If a line comes after the one containing "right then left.", leave it out; copy every line before it, and that line too, exactly as written, starting from the first line of the entries.

= Beginning of Section =

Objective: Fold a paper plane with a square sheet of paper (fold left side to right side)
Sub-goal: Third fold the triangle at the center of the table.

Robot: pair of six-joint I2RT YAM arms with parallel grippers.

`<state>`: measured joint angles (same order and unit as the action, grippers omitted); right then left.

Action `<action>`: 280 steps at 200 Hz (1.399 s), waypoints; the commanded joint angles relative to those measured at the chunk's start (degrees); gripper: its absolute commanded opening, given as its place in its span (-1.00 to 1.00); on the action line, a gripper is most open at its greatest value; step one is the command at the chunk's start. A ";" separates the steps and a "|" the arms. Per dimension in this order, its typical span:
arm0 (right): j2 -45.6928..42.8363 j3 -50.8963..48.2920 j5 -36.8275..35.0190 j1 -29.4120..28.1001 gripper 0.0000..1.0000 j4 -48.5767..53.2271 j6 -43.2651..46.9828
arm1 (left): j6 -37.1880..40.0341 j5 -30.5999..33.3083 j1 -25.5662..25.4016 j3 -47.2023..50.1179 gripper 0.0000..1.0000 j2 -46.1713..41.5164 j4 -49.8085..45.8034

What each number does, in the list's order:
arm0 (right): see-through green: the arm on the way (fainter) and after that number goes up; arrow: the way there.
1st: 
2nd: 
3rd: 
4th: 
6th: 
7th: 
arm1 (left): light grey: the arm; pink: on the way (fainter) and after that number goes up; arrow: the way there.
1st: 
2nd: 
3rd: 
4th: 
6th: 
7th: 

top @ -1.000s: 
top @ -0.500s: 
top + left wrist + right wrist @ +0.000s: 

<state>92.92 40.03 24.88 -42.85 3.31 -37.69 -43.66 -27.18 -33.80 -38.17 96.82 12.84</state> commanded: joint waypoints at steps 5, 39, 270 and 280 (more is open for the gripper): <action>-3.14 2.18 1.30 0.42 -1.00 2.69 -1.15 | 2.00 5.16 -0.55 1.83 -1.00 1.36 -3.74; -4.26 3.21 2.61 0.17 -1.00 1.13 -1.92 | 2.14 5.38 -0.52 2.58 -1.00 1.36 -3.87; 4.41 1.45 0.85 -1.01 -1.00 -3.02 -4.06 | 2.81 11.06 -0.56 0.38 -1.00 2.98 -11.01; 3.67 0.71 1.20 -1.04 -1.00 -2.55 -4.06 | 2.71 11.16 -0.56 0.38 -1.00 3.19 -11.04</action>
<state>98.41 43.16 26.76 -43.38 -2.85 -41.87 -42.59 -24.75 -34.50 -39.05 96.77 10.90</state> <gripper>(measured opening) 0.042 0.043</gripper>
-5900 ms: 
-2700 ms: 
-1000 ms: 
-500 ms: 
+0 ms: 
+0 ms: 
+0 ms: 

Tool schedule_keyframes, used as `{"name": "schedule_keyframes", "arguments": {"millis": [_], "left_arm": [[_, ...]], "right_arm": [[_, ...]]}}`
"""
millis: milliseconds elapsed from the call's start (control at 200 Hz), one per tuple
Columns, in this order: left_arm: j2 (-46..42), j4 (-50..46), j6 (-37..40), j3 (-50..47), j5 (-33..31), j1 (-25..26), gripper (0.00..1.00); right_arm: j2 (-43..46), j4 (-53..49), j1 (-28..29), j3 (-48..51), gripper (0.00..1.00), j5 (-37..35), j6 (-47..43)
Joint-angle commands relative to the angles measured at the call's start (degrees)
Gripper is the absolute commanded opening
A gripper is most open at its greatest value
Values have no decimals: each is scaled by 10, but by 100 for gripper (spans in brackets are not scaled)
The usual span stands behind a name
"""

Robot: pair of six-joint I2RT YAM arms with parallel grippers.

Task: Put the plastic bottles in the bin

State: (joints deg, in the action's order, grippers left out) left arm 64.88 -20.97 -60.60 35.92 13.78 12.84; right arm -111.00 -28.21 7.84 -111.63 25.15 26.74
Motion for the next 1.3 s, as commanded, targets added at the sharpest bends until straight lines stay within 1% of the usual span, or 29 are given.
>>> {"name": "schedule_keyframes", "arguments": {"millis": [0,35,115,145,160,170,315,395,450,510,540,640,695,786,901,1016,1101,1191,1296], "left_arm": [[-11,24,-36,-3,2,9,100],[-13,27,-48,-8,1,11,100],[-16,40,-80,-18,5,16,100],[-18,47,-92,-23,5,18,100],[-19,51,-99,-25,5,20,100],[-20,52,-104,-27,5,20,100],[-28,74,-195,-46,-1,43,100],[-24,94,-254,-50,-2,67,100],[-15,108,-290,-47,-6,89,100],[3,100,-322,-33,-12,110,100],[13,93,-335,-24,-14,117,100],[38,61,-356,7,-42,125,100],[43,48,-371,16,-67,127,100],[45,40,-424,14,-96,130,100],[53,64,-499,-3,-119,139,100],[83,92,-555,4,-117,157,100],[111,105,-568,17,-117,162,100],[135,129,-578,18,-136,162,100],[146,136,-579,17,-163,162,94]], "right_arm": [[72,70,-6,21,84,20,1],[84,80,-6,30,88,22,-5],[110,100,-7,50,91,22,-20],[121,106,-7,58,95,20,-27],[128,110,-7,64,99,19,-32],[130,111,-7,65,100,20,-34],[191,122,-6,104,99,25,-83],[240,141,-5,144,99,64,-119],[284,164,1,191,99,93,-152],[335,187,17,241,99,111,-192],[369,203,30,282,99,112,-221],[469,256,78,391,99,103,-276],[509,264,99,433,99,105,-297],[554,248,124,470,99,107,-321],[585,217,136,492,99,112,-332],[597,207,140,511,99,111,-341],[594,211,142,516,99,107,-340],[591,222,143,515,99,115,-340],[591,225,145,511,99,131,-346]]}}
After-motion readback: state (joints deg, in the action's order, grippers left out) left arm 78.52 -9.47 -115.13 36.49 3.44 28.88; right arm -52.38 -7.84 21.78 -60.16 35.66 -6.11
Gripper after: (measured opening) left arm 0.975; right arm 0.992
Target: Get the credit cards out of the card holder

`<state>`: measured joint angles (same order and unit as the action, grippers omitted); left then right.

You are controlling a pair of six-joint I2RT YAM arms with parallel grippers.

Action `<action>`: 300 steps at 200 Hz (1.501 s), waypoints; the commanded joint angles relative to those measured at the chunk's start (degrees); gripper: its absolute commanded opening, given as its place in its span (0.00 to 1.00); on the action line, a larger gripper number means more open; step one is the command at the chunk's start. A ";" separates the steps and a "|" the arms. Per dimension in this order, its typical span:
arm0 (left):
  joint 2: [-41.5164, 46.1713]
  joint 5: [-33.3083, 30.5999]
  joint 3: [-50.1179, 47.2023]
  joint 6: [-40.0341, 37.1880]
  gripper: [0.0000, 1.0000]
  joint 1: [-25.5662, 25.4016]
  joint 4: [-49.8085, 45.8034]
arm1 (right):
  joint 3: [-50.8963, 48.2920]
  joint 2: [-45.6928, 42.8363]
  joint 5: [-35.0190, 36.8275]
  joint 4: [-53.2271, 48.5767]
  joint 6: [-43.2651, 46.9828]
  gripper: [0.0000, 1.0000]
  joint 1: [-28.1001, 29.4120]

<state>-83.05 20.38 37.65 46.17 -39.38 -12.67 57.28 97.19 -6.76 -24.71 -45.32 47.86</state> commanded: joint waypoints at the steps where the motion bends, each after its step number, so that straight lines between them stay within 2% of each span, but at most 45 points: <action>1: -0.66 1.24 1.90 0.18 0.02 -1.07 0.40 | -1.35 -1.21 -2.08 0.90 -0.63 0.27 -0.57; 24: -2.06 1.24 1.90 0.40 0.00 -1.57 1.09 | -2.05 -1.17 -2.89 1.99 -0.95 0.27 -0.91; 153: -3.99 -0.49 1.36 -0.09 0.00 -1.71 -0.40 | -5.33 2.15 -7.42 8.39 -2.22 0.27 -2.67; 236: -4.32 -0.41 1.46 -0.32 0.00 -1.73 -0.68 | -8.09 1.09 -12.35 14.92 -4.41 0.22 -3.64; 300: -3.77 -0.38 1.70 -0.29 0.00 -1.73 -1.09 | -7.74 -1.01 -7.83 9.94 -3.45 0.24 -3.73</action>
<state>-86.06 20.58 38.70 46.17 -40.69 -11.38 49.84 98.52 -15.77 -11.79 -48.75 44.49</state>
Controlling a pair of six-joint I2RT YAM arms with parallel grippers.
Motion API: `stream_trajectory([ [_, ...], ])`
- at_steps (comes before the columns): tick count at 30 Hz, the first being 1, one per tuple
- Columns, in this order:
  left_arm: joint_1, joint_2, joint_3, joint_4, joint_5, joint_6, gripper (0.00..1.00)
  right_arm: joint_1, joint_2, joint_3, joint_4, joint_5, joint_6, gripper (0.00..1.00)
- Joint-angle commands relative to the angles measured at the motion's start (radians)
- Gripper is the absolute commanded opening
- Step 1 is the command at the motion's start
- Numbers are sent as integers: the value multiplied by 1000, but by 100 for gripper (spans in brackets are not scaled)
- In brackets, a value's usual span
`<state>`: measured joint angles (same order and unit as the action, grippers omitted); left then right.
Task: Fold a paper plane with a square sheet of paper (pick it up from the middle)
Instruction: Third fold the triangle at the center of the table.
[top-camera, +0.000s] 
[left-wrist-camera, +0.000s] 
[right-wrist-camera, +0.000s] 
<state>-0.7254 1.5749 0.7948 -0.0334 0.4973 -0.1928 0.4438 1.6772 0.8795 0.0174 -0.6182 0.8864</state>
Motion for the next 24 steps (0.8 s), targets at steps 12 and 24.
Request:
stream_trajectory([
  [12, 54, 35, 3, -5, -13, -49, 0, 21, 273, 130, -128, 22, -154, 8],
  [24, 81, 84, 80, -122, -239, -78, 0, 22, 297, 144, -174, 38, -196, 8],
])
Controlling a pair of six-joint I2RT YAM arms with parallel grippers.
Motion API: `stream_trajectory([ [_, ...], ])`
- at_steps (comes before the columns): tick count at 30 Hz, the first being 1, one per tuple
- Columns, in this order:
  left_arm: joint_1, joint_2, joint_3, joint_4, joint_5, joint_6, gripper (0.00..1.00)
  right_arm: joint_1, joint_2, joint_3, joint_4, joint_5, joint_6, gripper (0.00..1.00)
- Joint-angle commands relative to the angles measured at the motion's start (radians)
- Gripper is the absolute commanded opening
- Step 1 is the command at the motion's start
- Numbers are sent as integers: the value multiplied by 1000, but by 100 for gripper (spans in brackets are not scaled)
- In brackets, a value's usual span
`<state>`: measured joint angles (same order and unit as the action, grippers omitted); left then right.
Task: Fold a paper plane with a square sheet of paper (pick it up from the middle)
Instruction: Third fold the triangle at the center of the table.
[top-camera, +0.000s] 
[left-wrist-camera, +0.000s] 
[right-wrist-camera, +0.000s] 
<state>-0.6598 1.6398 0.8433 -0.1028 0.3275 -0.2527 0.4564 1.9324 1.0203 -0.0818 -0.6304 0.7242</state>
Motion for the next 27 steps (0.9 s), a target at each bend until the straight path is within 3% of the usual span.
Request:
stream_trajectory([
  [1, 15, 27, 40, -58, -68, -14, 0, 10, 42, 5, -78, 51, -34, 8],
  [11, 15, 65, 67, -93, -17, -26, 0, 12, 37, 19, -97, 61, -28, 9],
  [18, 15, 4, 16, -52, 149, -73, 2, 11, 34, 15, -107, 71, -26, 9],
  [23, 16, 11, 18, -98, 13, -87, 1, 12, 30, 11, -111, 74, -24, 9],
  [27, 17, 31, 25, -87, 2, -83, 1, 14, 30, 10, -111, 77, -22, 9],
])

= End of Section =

● **WRITTEN RESPONSE**:
Objective: Fold a paper plane with a square sheet of paper (fold left side to right side)
Sub-goal: Third fold the triangle at the center of the table.

Robot: pair of six-joint I2RT YAM arms with parallel grippers.

`<state>`: measured joint angles (same order and unit as the action, grippers omitted); right then left.

The exercise ends with this answer.